Moderating Effects of Human Capital
Benchmark Regression
Equation 1 examines whether human capital can influence the relationship between aging and labor productivity, and potentially mitigate the negative effects of aging. The results are presented in Table 4. Aging has significant endogeneity. We choose the birth rate in the 1950s as an instrumental variable for aging. The regression outcomes for the relationship between aging and labor productivity are detailed in column (1) in Table 4. Aging has a significant inhibitory impact on labor productivity. As the aging process intensifies, the labor force reaches its peak and subsequently declines, negatively affecting economic growth. The escalating costs associated with an aging population may lead to a reduction in R&D spending and investment in human capital, which in turn hampers innovation, technological advancement, and the enhancement of labor productivity.
Moderating Effect of Human Capital on the Relationship between Aging and Labor Productivity.
Note.*, **, and *** indicate significance at the 10%, 5%, and 1% significance levels, respectively; t-values are in parentheses.

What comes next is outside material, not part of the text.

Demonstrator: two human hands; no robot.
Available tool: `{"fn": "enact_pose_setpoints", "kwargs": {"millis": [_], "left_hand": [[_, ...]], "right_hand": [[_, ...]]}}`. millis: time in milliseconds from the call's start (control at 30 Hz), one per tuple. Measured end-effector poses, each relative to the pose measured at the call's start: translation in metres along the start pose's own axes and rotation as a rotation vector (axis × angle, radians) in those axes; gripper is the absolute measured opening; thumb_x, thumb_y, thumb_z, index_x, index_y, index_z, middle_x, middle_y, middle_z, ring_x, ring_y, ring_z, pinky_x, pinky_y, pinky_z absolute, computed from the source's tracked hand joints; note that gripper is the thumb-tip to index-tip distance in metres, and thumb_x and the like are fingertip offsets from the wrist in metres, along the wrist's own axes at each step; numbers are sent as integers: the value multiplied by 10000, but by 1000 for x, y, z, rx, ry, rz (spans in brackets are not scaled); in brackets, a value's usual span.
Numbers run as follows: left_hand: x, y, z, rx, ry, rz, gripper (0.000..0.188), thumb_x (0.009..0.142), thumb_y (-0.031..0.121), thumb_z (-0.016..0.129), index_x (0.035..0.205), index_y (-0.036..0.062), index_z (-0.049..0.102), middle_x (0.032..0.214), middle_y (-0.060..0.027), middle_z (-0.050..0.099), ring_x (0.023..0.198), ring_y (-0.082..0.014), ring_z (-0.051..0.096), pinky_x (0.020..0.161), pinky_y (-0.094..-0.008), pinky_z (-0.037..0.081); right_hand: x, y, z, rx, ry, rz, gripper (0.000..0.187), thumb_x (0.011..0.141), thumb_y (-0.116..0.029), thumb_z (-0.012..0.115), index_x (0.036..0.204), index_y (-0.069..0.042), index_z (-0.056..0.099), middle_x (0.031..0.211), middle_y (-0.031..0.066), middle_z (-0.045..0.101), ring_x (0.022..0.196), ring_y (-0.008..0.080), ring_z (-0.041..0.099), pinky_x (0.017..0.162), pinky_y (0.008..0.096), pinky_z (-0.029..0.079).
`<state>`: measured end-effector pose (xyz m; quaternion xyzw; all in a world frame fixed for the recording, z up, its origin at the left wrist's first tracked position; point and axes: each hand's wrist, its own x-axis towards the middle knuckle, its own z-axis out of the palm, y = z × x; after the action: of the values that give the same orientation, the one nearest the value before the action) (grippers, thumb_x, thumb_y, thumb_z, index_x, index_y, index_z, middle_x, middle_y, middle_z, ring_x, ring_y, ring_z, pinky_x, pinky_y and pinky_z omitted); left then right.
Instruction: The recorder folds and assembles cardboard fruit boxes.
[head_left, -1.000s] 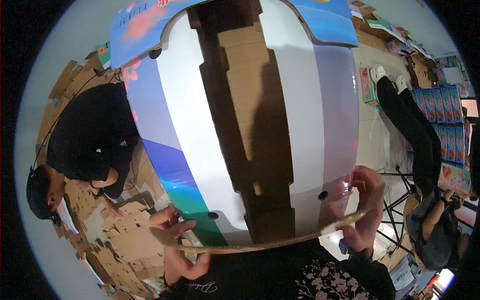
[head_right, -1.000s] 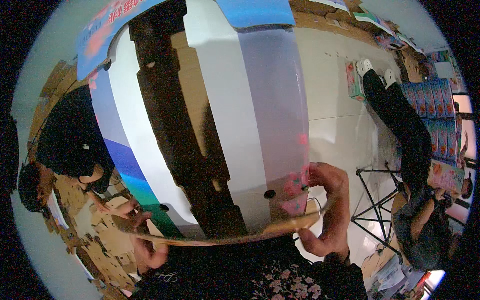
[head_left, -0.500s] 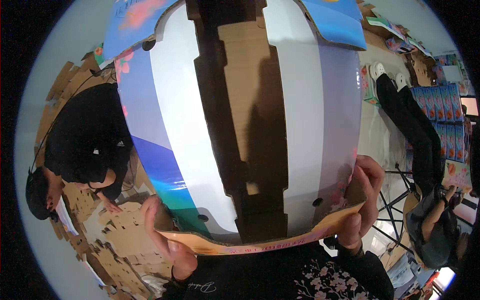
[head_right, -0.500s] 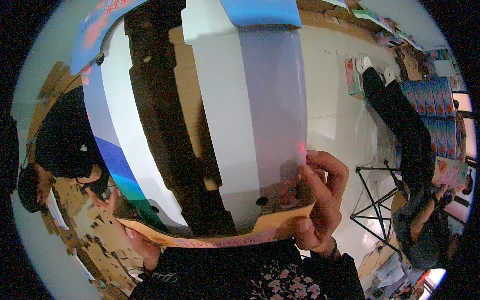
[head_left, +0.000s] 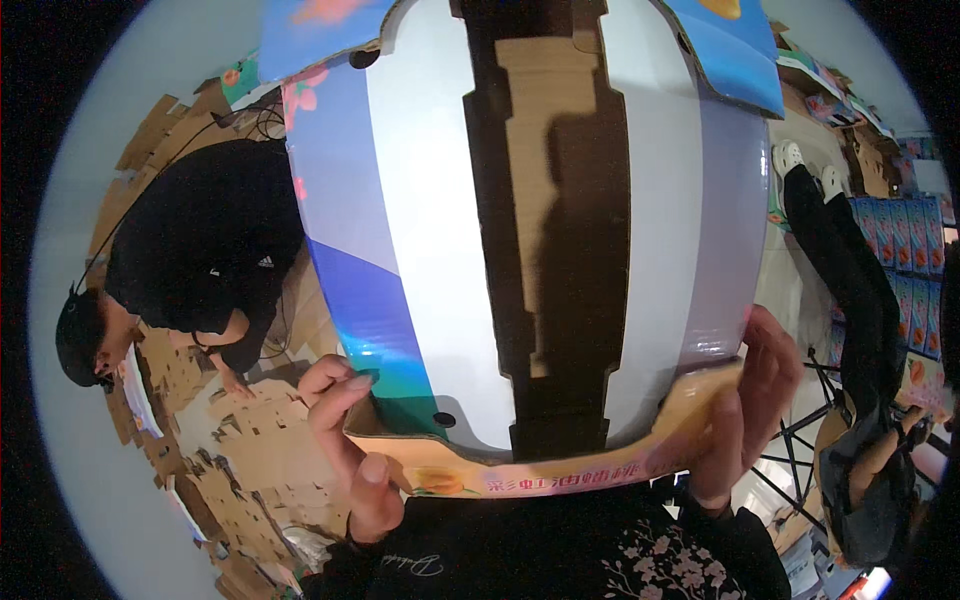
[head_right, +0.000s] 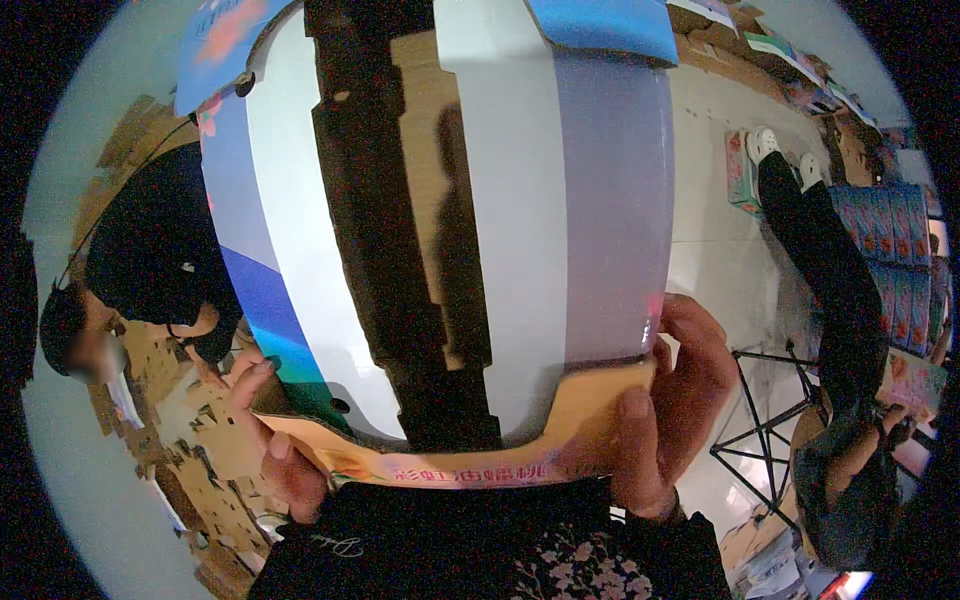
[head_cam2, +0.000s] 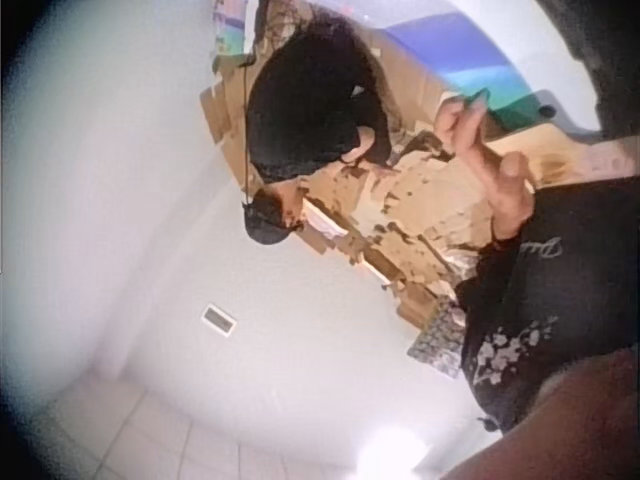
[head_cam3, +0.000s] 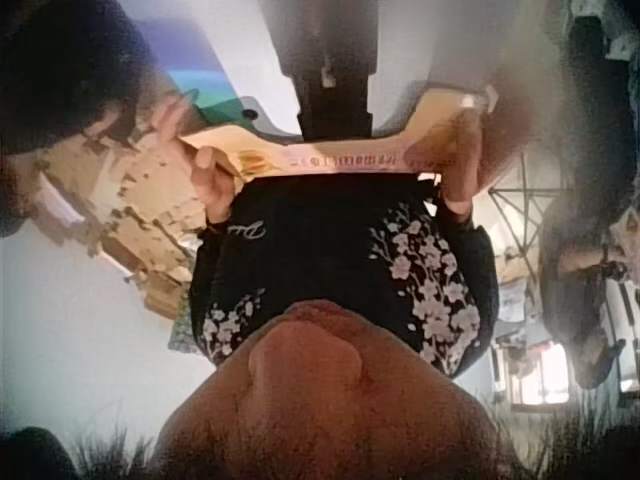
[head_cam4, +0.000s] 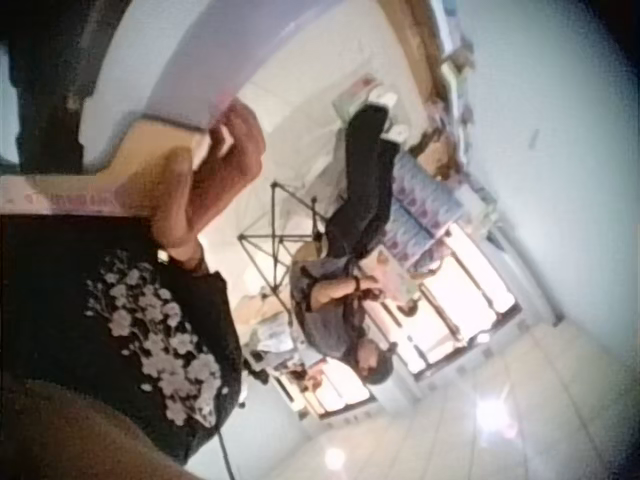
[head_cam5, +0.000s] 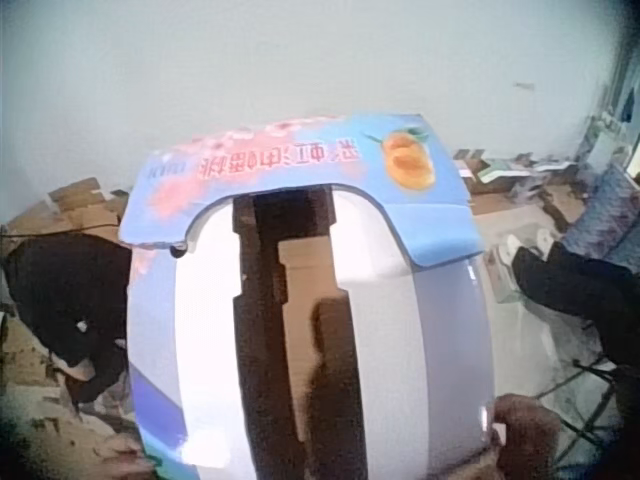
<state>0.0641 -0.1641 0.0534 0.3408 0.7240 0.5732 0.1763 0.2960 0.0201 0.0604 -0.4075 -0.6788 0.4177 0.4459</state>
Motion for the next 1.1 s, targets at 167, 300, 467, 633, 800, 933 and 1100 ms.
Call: {"fn": "enact_pose_setpoints", "kwargs": {"millis": [167, 300, 467, 633, 800, 933, 1100], "left_hand": [[-6, -7, 14, -111, 89, -10, 651, 929, 482, 543, 1356, 26, 357, 1301, -177, 381, 1202, -269, 405, 1049, -434, 298], [-4, -9, 17, -153, 131, 59, 685, 926, 413, 561, 1417, 60, 241, 1342, -196, 373, 1222, -293, 397, 1057, -458, 284], [2, -1, 12, -146, 124, 13, 659, 895, 331, 578, 1404, 93, 233, 1340, -198, 370, 1220, -303, 384, 1054, -455, 269], [13, -2, 9, -210, 25, 27, 457, 842, 257, 628, 1224, 82, 448, 1288, -170, 388, 1113, -242, 395, 992, -407, 294], [8, -8, 9, -296, 40, 95, 344, 847, 227, 646, 1123, 69, 517, 1250, -151, 395, 1065, -215, 397, 962, -373, 306], [0, -9, 5, -299, -31, 103, 349, 861, 239, 670, 1129, 68, 524, 1243, -144, 397, 1065, -206, 399, 951, -350, 312], [5, -7, 11, -295, -48, 2, 401, 888, 243, 630, 1218, 61, 494, 1293, -164, 392, 1144, -235, 411, 997, -389, 321]], "right_hand": [[3, 4, 1, 38, -51, 58, 623, 911, -342, 516, 1376, 47, 373, 1336, 228, 475, 1277, 295, 455, 1092, 424, 306], [2, 4, 2, 65, -39, 99, 637, 917, -354, 516, 1372, 69, 373, 1330, 215, 483, 1278, 287, 457, 1090, 418, 304], [3, 4, 0, 60, -46, 92, 661, 911, -369, 537, 1379, 68, 373, 1319, 210, 494, 1268, 288, 466, 1092, 419, 309], [10, 8, -4, 25, -36, 39, 670, 900, -370, 568, 1377, 64, 387, 1314, 208, 505, 1254, 287, 479, 1087, 421, 326], [11, 9, -8, 114, -46, 120, 679, 864, -341, 664, 1357, 49, 410, 1324, 158, 483, 1195, 261, 490, 1038, 414, 372], [9, 11, -9, 112, -60, 124, 648, 896, -385, 601, 1346, 51, 436, 1264, 193, 547, 1211, 262, 519, 1061, 411, 362], [11, 16, -9, 132, -64, 77, 629, 901, -390, 599, 1331, 43, 452, 1232, 176, 560, 1171, 237, 539, 1026, 397, 395]]}}
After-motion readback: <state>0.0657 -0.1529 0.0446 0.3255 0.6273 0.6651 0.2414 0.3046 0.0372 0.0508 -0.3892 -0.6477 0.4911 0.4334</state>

Columns (2) to (4) in Table 4 examines the influence of human capital stock, high-skilled human capital, and labor force skill complementarity on the relationship between aging and labor productivity. The findings indicate that aging continues to have a significantly negative effect on labor productivity, while human capital stock, high-skilled human capital, and labor force skill complementarity have a positive impact on labor productivity. The cross-multiplier terms of aging with average years of schooling, the share of highly skilled labor, and the labor force skill complementarity index all yield positive and significant coefficients at the 1% level, indicating that human capital stock, high-skilled human capital and labor force skill complementarity can mitigate the negative impact of aging on labor productivity. The reason for this is that enhancing the level of human capital stock, particularly by increasing the number of high-skilled labor, can significantly elevate the quality of the labor force, augment the supply of effective labor, and compensate for the labor shortage resulting from aging. Human capital also influences wage levels; thus, an increase in human capital can boost labor income and alleviate the dependency burden associated with aging. A higher human capital stock, especially a larger proportion of high-skilled labor, fosters innovation and technological advancement, thereby enhancing labor productivity. An increase in the labor force skills complementarity index signifies that high- and low-skilled labor develop in a synergistic manner and maintain a reasonable ratio. High-skilled labor can enhance the labor productivity of the low-skilled labor through knowledge spillovers and human capital externalities, while the low-skilled labor provides essential basic services and improves urban living standards, which aids in talent attraction and retention. By increasing the complementary index of labor force skills, labor can be reallocated across regions and industries, increasing labor productivity and mitigating the pressure of aging.
Robustness Test
To assess the robustness of the baseline regression model, we employed a variable substitution approach. The aged dependency ratio and the child dependency ratio were utilized as proxies for aging and low birth rates, respectively. The benchmark regression model was re-estimated, with the results presented in Table 5. Columns (1) to (3) in Table 5 represent the moderating influences of human capital stock, high-skilled human capital and labor force skill complementarity, respectively. The findings reveal that the interaction terms with aging are significantly positive across all columns, aligning with the estimates from Table 4. This consistency indicates that human capital stock, high-skilled human capital and labor force skill complementarity have a mitigating effect that can ameliorate the negative impact of aging on labor productivity, and thereby confirming the robustness of these results.
Robustness Test.
, **, and *** indicate significance at the 10%, 5%, and 1% significance levels, respectively; t-values are in parentheses.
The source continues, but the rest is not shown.